Which lines of the records below contain the word "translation"? Report each of them in full.

Data for the task:
———

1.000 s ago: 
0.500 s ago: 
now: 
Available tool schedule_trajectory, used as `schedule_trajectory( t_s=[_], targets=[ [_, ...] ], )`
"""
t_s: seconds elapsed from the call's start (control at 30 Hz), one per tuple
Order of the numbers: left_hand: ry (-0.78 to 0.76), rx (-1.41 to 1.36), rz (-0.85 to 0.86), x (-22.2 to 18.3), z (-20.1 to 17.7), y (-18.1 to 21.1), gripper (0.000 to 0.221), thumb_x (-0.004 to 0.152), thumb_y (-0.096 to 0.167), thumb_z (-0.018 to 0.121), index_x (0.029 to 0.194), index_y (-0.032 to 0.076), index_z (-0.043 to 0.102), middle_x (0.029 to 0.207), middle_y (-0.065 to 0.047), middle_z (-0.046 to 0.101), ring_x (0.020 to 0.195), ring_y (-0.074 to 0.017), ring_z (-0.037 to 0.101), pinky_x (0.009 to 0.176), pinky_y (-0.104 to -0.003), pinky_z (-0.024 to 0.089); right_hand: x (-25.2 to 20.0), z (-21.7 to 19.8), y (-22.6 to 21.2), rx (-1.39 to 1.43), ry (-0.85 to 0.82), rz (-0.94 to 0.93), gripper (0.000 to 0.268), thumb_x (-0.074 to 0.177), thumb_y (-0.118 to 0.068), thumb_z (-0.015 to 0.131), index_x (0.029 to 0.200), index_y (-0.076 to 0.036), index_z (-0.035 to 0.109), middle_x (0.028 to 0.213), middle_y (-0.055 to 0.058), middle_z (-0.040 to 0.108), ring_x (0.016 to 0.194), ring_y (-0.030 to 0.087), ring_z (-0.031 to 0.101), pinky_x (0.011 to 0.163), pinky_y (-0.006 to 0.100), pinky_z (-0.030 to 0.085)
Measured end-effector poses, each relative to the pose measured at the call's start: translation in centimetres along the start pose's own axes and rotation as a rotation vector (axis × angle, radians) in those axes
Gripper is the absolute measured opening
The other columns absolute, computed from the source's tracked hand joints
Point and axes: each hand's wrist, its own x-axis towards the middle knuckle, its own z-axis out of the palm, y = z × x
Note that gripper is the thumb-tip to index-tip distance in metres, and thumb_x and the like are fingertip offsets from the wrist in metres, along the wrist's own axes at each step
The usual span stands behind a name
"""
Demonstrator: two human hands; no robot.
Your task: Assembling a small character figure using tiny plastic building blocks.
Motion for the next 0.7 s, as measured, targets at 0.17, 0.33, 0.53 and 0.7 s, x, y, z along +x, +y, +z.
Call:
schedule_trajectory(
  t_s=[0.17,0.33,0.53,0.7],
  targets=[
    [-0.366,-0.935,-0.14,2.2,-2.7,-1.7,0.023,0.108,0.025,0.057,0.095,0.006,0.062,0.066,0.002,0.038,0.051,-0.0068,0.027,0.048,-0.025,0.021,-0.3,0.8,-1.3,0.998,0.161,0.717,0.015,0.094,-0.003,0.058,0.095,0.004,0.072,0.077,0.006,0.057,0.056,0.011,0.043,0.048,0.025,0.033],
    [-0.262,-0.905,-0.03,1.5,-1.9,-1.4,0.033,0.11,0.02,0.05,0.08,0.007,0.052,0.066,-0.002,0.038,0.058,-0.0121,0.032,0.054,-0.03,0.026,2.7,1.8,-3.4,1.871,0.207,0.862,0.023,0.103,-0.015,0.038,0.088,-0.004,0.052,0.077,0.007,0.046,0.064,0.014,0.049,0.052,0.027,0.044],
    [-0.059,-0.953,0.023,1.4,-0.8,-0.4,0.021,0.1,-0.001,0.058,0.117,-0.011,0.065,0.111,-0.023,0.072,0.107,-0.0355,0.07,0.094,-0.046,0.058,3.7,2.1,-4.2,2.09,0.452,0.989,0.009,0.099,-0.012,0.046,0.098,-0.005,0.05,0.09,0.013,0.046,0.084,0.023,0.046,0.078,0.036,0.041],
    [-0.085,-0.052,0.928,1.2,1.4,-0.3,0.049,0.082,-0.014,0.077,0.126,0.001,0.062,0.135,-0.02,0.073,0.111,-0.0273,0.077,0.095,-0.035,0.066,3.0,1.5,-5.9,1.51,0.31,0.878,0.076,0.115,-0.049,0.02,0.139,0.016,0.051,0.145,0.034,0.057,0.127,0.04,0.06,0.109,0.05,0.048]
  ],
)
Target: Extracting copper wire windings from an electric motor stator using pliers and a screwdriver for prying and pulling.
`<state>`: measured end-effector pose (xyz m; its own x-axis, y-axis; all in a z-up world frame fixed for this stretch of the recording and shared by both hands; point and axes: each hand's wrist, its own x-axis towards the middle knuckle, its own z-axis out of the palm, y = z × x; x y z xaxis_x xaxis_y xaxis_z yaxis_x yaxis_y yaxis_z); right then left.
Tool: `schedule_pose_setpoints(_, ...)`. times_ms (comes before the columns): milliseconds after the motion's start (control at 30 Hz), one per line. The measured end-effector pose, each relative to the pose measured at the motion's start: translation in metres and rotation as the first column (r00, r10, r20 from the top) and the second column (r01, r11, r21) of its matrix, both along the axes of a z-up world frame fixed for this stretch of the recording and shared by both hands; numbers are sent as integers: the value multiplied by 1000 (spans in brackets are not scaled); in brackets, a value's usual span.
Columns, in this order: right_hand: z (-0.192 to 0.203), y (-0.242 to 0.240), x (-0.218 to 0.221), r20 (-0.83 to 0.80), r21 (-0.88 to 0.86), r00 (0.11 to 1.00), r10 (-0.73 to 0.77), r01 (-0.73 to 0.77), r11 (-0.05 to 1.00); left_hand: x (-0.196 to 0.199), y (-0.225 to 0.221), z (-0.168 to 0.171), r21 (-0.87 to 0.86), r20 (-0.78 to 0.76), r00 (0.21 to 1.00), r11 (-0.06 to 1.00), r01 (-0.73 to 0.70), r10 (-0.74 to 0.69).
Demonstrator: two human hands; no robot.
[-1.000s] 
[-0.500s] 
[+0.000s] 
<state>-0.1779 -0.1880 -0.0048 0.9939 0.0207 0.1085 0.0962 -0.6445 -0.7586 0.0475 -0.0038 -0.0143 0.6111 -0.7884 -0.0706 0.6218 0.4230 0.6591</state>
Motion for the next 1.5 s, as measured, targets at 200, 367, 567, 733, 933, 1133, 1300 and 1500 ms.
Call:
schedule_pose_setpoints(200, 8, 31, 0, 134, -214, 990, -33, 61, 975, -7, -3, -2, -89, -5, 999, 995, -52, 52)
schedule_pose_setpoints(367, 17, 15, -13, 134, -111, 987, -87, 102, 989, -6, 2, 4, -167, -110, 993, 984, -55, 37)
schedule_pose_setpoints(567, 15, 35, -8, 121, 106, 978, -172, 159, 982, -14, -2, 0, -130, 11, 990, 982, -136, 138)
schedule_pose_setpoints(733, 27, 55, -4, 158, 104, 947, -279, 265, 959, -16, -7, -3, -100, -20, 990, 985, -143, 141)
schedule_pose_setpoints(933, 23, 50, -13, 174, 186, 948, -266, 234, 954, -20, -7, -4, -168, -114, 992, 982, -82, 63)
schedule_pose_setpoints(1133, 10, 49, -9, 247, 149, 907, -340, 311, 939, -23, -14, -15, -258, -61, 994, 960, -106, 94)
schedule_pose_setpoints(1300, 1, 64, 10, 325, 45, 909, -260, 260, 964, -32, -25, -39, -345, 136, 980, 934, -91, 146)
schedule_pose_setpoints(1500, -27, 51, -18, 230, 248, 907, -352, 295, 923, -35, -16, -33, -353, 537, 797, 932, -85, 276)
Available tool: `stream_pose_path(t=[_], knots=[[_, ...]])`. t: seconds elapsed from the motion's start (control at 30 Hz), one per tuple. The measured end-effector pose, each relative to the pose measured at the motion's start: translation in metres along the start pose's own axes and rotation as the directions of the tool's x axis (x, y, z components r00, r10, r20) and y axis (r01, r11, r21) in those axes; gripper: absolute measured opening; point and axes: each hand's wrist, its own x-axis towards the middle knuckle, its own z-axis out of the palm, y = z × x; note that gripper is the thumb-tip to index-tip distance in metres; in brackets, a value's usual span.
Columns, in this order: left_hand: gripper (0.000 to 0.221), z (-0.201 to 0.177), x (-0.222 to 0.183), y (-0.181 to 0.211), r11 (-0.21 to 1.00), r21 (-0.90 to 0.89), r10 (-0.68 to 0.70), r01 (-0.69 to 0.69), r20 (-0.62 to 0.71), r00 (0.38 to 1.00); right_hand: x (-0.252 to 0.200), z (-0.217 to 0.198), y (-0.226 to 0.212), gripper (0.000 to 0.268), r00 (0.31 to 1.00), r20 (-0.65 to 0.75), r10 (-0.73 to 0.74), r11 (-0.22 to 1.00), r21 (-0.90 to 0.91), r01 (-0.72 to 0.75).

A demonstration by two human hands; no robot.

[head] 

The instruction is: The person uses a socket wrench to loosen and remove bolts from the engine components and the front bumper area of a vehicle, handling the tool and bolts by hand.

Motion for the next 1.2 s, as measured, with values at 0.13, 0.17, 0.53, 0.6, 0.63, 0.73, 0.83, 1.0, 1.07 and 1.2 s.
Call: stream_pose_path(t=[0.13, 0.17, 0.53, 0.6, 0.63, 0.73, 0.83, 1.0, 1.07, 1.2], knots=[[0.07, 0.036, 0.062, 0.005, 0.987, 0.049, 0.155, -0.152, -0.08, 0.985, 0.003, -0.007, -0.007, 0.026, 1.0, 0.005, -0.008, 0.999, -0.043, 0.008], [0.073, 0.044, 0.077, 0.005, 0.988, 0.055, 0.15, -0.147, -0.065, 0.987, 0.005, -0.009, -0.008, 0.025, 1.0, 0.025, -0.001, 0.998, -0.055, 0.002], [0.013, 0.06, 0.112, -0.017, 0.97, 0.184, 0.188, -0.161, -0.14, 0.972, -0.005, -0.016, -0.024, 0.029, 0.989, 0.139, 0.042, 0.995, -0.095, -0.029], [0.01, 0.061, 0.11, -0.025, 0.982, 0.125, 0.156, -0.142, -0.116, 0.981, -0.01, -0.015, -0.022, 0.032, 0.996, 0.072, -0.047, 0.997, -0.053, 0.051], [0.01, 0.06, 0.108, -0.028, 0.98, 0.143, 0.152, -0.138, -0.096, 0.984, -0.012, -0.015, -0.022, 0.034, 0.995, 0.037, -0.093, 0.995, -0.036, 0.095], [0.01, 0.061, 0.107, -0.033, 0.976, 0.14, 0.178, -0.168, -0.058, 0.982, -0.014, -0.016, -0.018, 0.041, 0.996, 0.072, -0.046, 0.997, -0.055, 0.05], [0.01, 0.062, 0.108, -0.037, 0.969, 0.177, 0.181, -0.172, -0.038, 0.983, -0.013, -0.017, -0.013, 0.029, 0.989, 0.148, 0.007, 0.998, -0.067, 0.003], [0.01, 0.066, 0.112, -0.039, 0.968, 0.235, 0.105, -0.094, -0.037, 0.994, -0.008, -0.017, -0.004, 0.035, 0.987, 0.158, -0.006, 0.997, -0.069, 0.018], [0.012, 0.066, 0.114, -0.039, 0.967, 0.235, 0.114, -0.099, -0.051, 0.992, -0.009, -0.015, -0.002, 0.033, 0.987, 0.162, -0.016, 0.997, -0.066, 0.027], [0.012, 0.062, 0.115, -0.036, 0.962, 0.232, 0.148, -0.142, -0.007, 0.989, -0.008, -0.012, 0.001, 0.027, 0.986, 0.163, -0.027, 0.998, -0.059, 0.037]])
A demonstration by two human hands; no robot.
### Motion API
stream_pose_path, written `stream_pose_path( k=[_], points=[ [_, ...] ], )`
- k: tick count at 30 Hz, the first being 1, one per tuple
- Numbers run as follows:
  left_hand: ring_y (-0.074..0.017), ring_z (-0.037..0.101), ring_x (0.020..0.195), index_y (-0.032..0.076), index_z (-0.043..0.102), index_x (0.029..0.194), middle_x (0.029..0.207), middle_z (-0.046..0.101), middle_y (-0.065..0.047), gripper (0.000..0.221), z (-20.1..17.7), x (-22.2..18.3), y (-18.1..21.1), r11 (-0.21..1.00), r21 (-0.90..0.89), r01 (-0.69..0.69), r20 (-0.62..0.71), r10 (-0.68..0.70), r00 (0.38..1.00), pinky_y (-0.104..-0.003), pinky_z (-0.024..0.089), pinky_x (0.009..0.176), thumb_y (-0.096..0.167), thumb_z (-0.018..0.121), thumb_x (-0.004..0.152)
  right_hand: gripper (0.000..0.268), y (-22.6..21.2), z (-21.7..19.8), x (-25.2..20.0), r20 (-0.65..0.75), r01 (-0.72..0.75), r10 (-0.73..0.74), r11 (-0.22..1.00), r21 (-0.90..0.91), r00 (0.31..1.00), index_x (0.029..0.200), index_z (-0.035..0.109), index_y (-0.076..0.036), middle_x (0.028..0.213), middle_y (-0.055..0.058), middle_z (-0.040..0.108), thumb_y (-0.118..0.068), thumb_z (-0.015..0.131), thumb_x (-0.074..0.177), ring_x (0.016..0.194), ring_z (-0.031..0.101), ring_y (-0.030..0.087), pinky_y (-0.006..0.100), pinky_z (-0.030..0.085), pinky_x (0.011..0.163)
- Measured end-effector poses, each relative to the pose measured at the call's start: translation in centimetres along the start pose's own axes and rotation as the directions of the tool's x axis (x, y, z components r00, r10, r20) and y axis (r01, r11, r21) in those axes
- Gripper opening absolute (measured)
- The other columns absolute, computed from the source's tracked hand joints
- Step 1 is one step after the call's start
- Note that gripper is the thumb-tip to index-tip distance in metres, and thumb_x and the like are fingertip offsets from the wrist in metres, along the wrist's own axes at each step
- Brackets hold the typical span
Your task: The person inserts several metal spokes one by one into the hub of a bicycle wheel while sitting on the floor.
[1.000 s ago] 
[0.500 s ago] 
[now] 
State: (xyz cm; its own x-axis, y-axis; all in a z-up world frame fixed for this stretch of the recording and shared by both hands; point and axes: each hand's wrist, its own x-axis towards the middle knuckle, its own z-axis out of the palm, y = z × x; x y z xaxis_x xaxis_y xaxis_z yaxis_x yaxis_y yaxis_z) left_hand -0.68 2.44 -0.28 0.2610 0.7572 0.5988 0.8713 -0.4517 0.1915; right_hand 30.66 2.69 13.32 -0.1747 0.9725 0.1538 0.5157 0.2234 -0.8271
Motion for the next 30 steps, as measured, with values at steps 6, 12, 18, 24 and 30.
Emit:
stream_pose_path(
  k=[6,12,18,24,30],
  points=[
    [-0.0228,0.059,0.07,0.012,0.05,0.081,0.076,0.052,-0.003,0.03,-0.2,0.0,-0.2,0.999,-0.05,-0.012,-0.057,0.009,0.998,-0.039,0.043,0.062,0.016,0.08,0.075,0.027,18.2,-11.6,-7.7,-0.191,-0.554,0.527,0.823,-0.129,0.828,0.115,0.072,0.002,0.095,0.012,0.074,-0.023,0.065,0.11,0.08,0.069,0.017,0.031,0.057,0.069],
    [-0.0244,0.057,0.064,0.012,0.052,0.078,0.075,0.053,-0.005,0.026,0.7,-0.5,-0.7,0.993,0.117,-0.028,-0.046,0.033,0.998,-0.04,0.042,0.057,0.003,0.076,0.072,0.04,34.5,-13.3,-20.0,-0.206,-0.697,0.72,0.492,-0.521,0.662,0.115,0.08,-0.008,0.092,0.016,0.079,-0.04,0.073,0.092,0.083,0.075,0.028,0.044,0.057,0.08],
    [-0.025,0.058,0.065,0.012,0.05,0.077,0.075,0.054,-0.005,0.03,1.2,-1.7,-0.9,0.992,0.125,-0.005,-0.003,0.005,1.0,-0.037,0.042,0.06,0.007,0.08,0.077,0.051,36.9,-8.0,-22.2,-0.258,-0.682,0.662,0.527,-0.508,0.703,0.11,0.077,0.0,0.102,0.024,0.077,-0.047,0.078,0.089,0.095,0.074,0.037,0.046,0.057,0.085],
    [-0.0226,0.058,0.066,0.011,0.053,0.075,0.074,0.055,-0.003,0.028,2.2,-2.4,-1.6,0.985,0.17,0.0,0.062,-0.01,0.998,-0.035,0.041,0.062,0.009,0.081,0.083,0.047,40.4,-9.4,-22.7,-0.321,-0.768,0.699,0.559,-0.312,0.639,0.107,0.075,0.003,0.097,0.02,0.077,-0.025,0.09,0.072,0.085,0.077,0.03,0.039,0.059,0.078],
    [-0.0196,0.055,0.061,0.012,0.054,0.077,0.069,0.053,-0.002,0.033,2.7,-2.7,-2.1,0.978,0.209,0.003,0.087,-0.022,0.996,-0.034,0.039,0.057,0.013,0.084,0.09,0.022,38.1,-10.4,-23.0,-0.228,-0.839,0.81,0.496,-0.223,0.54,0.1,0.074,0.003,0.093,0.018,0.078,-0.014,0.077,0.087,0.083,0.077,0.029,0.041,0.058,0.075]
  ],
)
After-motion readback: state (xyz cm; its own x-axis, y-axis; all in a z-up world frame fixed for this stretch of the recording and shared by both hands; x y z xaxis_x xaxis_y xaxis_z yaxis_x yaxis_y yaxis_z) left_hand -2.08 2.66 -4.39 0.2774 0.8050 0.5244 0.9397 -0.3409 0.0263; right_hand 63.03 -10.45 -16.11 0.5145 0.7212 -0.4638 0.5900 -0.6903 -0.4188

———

Response:
Measured end-effector poses, each relative to the pose measured at the call's start: translation in centimetres along the start pose's own axes and rotation as a rotation vector (axis × angle, radians) in those axes
Tool: `schedule_pose_setpoints(_, ...)`. times_ms (comes before the columns): milliseconds after the motion's start (control at 30 Hz), one per line. The measured end-effector pose, each relative to the pose measured at the motion's start: translation in metres and rotation as the first column (r00, r10, r20 from the top) and the second column (r01, r11, r21) of its matrix, both along the axes of a z-up world frame fixed for this stretch of the recording and shared by both hands; numbers are sent as integers: the value multiplied by 1000 (spans in brackets are not scaled); in brackets, a value's usual span.
Available tool: `stream_pose_path(t=[_], knots=[[_, ...]])`. t: seconds elapsed from the motion's start (control at 30 Hz), one per tuple. The measured end-effector pose, each relative to the pose measured at the motion's start: translation in metres along the start pose's own axes and rotation as the directions of the tool's x axis (x, y, z components r00, r10, r20) and y axis (r01, r11, r21) in those axes; gripper: absolute measured opening; point and axes: each hand's wrist, its own x-axis towards the middle knuckle, its own z-axis out of the palm, y = z × x; note that gripper is the thumb-tip to index-tip distance in metres; in brackets, a value's usual span.
- Measured end-effector poses, each relative to the pose measured at the call's start: translation in centimetres along the start pose's own axes and rotation as the directions of the tool's x axis (x, y, z components r00, r10, r20) and y axis (r01, r11, r21) in those axes

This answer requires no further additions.